:: AIM OF THE EXERCISE ::
In the data that follows, find each line containing "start" and copy it.

:: MATERIAL PROVIDED ::
|---|

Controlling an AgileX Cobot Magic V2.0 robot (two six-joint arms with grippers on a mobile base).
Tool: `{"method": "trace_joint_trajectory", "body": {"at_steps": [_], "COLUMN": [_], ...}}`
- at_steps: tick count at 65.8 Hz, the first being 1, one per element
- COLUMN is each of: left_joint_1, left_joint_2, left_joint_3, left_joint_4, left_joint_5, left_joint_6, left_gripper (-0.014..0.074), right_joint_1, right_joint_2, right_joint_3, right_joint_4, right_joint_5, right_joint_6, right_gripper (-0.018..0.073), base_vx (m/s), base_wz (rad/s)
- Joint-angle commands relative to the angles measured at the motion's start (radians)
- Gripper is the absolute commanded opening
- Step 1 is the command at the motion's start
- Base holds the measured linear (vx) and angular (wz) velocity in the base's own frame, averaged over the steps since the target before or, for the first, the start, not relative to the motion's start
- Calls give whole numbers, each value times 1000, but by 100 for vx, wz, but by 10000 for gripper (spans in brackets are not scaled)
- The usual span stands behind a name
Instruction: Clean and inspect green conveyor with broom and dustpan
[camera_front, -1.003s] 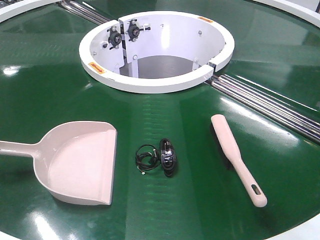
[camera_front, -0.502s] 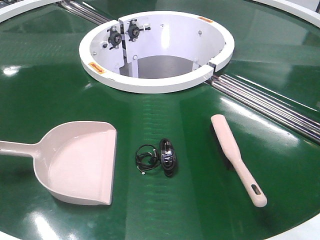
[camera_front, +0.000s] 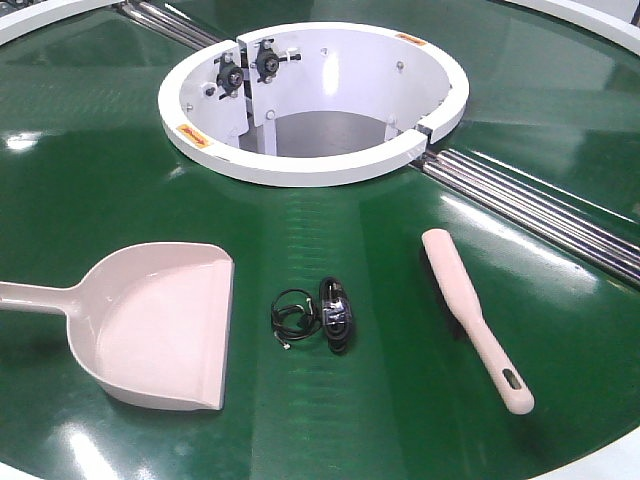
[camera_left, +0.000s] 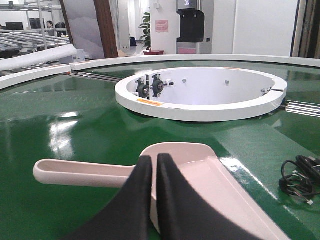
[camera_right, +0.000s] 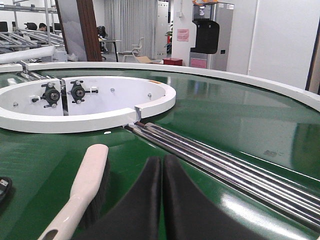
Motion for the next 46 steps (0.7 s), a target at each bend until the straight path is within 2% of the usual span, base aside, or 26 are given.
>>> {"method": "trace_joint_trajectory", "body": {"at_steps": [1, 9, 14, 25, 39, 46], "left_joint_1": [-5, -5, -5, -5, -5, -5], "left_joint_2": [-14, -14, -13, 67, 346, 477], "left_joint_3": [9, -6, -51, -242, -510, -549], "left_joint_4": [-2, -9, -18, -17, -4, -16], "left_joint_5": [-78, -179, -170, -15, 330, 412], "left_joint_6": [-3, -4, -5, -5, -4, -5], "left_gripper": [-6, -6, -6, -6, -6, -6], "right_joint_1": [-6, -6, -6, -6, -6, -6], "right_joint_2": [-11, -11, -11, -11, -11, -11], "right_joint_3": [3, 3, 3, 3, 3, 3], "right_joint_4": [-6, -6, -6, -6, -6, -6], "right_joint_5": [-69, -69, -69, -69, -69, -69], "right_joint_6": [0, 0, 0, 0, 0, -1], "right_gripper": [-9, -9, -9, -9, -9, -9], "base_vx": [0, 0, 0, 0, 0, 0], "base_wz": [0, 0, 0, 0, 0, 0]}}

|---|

:: ANSWER TO THIS EXERCISE ::
- Joint-angle commands relative to the angles measured at the motion's start (radians)
- Step 1 is the command at the motion's start
- Base holds the measured linear (vx) and angular (wz) velocity in the base's own frame, averaged over the steps since the target before or, for the first, the start, not relative to the motion's start

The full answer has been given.